Alternatively, you could use numpy. This would allow a solution very similar to what you have tried:

>>> import numpy as np
>>>                                                                                                             
>>> age_baby = np.array(age_baby)                                                    
>>> first_name_baby = np.array(first_name_baby)                                      
>>>                                                                                                                 
>>> np.count_nonzero((first_name_baby == 'S') & (age_baby == 1))                                      
2

Answer 2

you can just take the sum of 1 whenever the conditions match. iterate over the lists simultaneously using zip :

# need to make sense of the names
T, S, R, O, A, L, F, Z, U, S, P = 'T, S, R, O, A, L, F, Z, U, S, P'.split(', ')
age_baby = [2, 1, 3, 1, 4, 2, 4, 1, 1, 3, 4, 2, 2, 3]
first_name_baby = [T, S, R, T, O, A, L, S, F, S, Z, U, S, P]


sum(1 for age, name in zip(age_baby, first_name_baby) 
    if age == 1 and name == S)

---

thanks to Austin a more elegant version of this:

sum(age == 1 and name == S for age, name in zip(age_baby, first_name_baby))

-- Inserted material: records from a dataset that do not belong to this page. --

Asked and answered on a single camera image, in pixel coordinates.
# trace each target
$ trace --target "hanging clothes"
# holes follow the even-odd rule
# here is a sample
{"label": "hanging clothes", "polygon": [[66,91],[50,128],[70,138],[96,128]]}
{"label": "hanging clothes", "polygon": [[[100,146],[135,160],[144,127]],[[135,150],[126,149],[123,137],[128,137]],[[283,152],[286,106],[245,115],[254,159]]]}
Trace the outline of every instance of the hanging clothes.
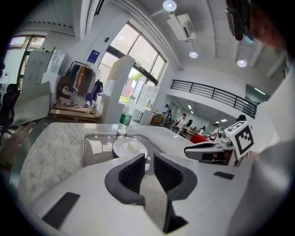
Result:
{"label": "hanging clothes", "polygon": [[85,76],[86,76],[86,66],[82,66],[81,70],[79,71],[78,77],[77,77],[77,81],[76,81],[76,89],[79,88],[81,82],[84,80]]}
{"label": "hanging clothes", "polygon": [[93,78],[95,78],[95,73],[91,68],[88,68],[88,71],[87,71],[86,77],[85,77],[85,83],[84,83],[84,86],[82,87],[82,91],[81,91],[82,94],[89,93],[88,90],[89,90],[89,87],[90,87],[90,84],[91,84]]}
{"label": "hanging clothes", "polygon": [[86,95],[86,101],[89,101],[91,106],[92,106],[93,101],[95,101],[95,98],[96,98],[96,97],[94,96],[95,91],[96,91],[96,87],[97,87],[97,85],[95,84],[95,85],[93,86],[93,90],[92,90],[92,92],[91,92],[90,94],[87,94],[87,95]]}
{"label": "hanging clothes", "polygon": [[70,83],[70,87],[69,87],[69,91],[73,92],[74,91],[74,84],[77,78],[77,73],[80,69],[79,65],[74,65],[72,70],[70,71],[70,76],[71,76],[71,83]]}
{"label": "hanging clothes", "polygon": [[87,93],[89,93],[89,94],[93,90],[93,87],[94,87],[94,84],[95,84],[95,79],[96,79],[96,73],[93,71],[91,76],[93,76],[93,77],[92,77],[91,83],[90,83],[90,85],[88,87],[88,90],[87,90]]}
{"label": "hanging clothes", "polygon": [[76,90],[77,78],[78,78],[78,75],[79,75],[81,69],[82,69],[82,67],[80,67],[80,69],[77,72],[77,75],[76,75],[76,79],[75,79],[75,82],[74,82],[74,85],[73,85],[72,92]]}
{"label": "hanging clothes", "polygon": [[103,83],[100,80],[98,80],[95,82],[92,92],[86,96],[86,101],[89,101],[90,105],[92,105],[92,102],[96,101],[97,94],[100,94],[102,92],[103,92]]}

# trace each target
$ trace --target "ceiling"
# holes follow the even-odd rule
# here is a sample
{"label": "ceiling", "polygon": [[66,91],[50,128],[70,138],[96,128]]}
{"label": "ceiling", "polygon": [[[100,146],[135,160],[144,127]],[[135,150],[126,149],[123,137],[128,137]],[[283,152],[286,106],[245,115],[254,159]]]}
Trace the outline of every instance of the ceiling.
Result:
{"label": "ceiling", "polygon": [[190,112],[193,111],[194,115],[197,116],[201,116],[209,121],[211,121],[212,123],[215,123],[217,121],[221,121],[222,119],[227,119],[227,122],[220,122],[220,126],[227,128],[229,126],[231,126],[232,124],[236,123],[236,118],[226,114],[224,112],[221,112],[217,109],[214,109],[210,106],[206,106],[204,104],[198,103],[198,102],[194,102],[191,100],[187,100],[184,98],[179,98],[179,97],[174,97],[172,98],[172,101],[177,104],[177,105],[181,105],[181,109]]}
{"label": "ceiling", "polygon": [[[175,15],[188,14],[196,39],[179,41],[169,27],[168,12],[162,11],[164,0],[126,0],[149,15],[183,66],[194,66],[200,59],[225,60],[236,65],[238,59],[247,61],[248,66],[262,73],[279,85],[284,78],[285,52],[262,45],[259,41],[249,44],[245,39],[238,42],[230,33],[225,14],[225,0],[174,0],[177,3]],[[189,57],[196,51],[197,59]]]}
{"label": "ceiling", "polygon": [[59,28],[65,33],[73,31],[73,3],[72,0],[42,1],[35,10],[24,20],[24,25],[34,24],[37,29],[49,26]]}

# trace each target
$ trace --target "office chair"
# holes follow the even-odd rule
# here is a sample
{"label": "office chair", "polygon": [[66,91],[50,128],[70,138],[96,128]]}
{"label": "office chair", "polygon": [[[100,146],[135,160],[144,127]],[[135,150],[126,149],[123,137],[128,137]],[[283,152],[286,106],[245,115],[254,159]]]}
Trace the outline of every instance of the office chair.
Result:
{"label": "office chair", "polygon": [[1,139],[5,133],[12,135],[9,129],[11,128],[14,119],[13,108],[20,94],[20,91],[17,88],[17,84],[9,84],[6,89],[7,93],[3,96],[2,108],[0,111],[0,126],[2,126],[2,129],[0,130],[0,145]]}

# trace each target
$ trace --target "wooden pallet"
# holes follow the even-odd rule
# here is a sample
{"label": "wooden pallet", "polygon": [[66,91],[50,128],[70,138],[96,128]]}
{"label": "wooden pallet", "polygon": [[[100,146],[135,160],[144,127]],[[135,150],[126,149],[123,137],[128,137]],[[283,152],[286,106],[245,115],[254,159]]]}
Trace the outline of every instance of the wooden pallet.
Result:
{"label": "wooden pallet", "polygon": [[54,109],[55,110],[70,111],[70,112],[81,112],[81,113],[91,113],[91,111],[92,111],[92,108],[68,106],[66,104],[60,104],[60,103],[55,104]]}
{"label": "wooden pallet", "polygon": [[96,117],[94,114],[86,114],[81,112],[52,109],[49,114],[51,117],[61,122],[100,124],[101,121],[100,116]]}

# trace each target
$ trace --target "black metal railing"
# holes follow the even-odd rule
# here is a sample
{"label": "black metal railing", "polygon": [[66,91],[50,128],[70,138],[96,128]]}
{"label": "black metal railing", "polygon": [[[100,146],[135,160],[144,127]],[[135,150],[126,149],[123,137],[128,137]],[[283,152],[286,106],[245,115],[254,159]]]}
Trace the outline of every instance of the black metal railing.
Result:
{"label": "black metal railing", "polygon": [[222,89],[182,80],[173,80],[171,88],[220,101],[255,118],[257,108],[255,104]]}

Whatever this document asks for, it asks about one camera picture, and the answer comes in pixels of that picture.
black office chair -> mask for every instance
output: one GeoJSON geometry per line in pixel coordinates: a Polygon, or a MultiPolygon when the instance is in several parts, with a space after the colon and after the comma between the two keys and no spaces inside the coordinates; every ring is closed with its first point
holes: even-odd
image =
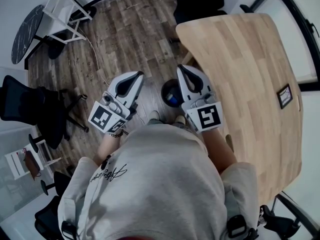
{"type": "MultiPolygon", "coordinates": [[[[225,0],[176,0],[176,2],[173,16],[177,24],[227,14],[219,10],[225,5],[225,0]]],[[[179,41],[178,38],[169,38],[171,44],[179,41]]]]}
{"type": "Polygon", "coordinates": [[[264,221],[264,228],[276,232],[281,240],[288,240],[294,236],[300,228],[299,223],[311,234],[312,240],[320,240],[320,226],[284,192],[275,196],[272,210],[269,210],[266,205],[260,207],[259,221],[264,221]],[[294,215],[294,220],[275,215],[276,200],[279,200],[294,215]]]}
{"type": "Polygon", "coordinates": [[[0,88],[0,118],[3,121],[18,121],[29,125],[37,125],[42,136],[35,139],[29,134],[29,141],[35,152],[37,143],[45,140],[50,148],[56,149],[62,137],[69,141],[67,120],[84,130],[82,126],[69,116],[71,109],[80,99],[86,100],[86,95],[79,95],[68,107],[64,105],[63,93],[67,90],[47,90],[45,87],[29,88],[12,76],[7,75],[0,88]]]}
{"type": "Polygon", "coordinates": [[[71,178],[61,172],[55,171],[53,174],[54,183],[47,185],[43,180],[40,181],[43,193],[47,196],[49,195],[48,190],[55,187],[56,194],[62,197],[65,190],[67,189],[71,178]]]}
{"type": "Polygon", "coordinates": [[[45,208],[34,215],[34,227],[46,240],[64,240],[58,222],[60,200],[61,197],[56,195],[45,208]]]}

sticker on table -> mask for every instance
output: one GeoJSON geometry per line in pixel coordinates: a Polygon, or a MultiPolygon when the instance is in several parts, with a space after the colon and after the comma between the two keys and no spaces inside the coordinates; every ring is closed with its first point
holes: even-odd
{"type": "Polygon", "coordinates": [[[278,91],[276,95],[278,97],[281,109],[284,109],[284,107],[288,105],[290,101],[293,100],[293,96],[292,96],[289,84],[287,84],[280,91],[278,91]]]}
{"type": "Polygon", "coordinates": [[[114,126],[112,126],[107,132],[108,133],[115,133],[121,126],[123,126],[126,123],[126,121],[120,119],[114,126]]]}
{"type": "Polygon", "coordinates": [[[99,127],[101,130],[105,129],[107,123],[109,122],[112,114],[103,108],[102,106],[99,106],[95,113],[93,114],[91,118],[91,122],[95,124],[97,127],[99,127]]]}

black marble table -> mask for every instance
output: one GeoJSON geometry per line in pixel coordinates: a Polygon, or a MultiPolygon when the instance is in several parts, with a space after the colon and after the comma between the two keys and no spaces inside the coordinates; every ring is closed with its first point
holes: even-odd
{"type": "MultiPolygon", "coordinates": [[[[43,9],[43,5],[36,6],[24,19],[16,33],[11,51],[11,61],[13,64],[18,64],[23,59],[34,39],[49,46],[48,56],[50,59],[56,59],[65,47],[64,43],[55,39],[48,40],[36,35],[44,15],[43,9]]],[[[62,40],[66,39],[66,36],[63,33],[60,33],[57,36],[62,40]]]]}
{"type": "Polygon", "coordinates": [[[43,9],[43,5],[35,7],[24,19],[16,33],[11,51],[13,64],[18,64],[29,49],[44,15],[43,9]]]}

shoe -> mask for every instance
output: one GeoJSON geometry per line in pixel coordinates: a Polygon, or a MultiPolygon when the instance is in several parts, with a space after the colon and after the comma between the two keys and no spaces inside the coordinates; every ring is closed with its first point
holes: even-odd
{"type": "Polygon", "coordinates": [[[183,115],[178,115],[174,122],[186,125],[186,119],[183,115]]]}
{"type": "Polygon", "coordinates": [[[149,114],[149,120],[151,120],[151,119],[156,119],[156,120],[160,119],[158,111],[154,110],[149,114]]]}

gray t-shirt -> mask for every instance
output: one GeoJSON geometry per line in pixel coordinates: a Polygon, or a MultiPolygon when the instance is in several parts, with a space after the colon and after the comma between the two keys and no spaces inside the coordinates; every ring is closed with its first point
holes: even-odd
{"type": "Polygon", "coordinates": [[[195,135],[167,124],[132,132],[103,170],[83,157],[58,208],[59,225],[77,225],[81,240],[228,239],[227,220],[238,214],[257,228],[254,166],[219,175],[195,135]]]}

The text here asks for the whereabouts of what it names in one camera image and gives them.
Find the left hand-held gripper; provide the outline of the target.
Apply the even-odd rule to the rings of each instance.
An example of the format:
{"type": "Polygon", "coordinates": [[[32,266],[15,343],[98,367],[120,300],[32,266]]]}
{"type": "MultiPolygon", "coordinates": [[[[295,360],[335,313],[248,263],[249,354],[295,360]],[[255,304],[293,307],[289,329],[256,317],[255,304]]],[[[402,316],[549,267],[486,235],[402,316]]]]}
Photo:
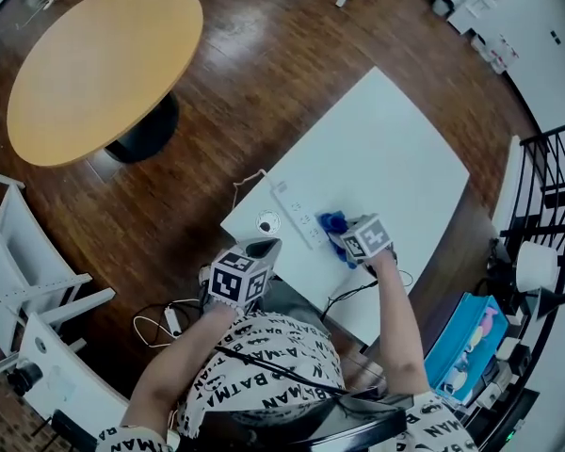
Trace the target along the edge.
{"type": "Polygon", "coordinates": [[[222,252],[210,268],[209,296],[244,315],[265,294],[282,246],[279,238],[253,238],[222,252]]]}

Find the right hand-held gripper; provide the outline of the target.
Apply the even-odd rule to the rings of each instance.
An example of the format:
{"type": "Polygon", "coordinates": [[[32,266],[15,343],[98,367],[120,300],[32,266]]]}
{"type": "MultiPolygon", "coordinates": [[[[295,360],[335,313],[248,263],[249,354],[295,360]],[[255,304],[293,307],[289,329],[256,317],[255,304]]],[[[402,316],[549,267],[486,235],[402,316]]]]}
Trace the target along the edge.
{"type": "Polygon", "coordinates": [[[392,247],[392,239],[378,214],[362,216],[340,236],[340,239],[348,259],[357,264],[392,247]]]}

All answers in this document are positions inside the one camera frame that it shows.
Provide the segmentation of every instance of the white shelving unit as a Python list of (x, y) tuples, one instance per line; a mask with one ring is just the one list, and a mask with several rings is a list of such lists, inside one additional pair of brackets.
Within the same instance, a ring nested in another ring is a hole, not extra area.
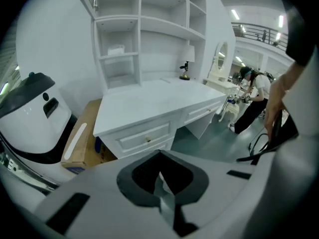
[[(143, 79), (179, 73), (178, 51), (189, 41), (195, 46), (195, 65), (201, 65), (206, 0), (81, 1), (94, 21), (94, 54), (104, 94), (141, 86), (142, 73), (147, 74)], [(124, 53), (109, 54), (113, 45), (123, 45)]]

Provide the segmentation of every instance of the balcony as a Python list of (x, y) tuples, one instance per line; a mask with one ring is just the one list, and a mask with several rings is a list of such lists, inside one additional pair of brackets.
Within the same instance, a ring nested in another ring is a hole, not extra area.
[(284, 33), (280, 33), (278, 30), (265, 26), (240, 22), (232, 22), (232, 26), (235, 36), (237, 37), (264, 42), (282, 51), (286, 51), (288, 36)]

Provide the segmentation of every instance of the black pants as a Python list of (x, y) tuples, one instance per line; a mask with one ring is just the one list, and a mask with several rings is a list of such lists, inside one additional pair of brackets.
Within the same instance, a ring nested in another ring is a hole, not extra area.
[(252, 102), (251, 105), (246, 109), (245, 113), (239, 120), (235, 123), (235, 133), (241, 133), (249, 125), (254, 122), (255, 118), (266, 108), (268, 99), (265, 99), (260, 102)]

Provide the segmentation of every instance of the ceiling light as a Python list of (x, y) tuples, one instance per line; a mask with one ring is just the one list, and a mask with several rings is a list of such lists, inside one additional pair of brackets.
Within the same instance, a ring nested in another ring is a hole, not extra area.
[(237, 58), (237, 60), (241, 63), (242, 62), (242, 60), (240, 59), (240, 57), (236, 57)]
[(4, 84), (4, 86), (3, 86), (3, 88), (2, 88), (2, 90), (0, 92), (0, 95), (2, 95), (4, 93), (4, 91), (7, 88), (7, 86), (8, 86), (8, 82), (6, 84)]
[(237, 20), (239, 20), (239, 17), (238, 17), (237, 12), (236, 12), (235, 10), (231, 10), (231, 12), (234, 14), (235, 18), (236, 18)]
[(283, 27), (284, 25), (284, 16), (280, 15), (279, 16), (279, 27)]

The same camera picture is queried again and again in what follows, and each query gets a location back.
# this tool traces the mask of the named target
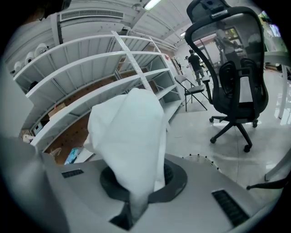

this works because bools in python are subclasses of int and True is basically 1 (with overloaded __str__ and __repr__ ) and False is 0 ; therefore the booleans can just be summed and the result is the number of True comparisons.

Answer 3

Try this:

>>> count = 0
>>> 
>>> 
>>> for i in range(len(first_name_baby)):
...   if first_name_baby[i] == 'S' and age_baby[i] == 1:
...     count += 1
... 
>>> count
2

Answer 4

x = len([item for idx, item in enumerate(age_baby) if item == 1 and first_name_baby[idx] == 'S'])

 2 

Expanded:

l = []
for idx, item in enumerate(age_baby):
    if item == 1 and first_name_baby[idx] == 'S':
        l.append(item)
x = len(l)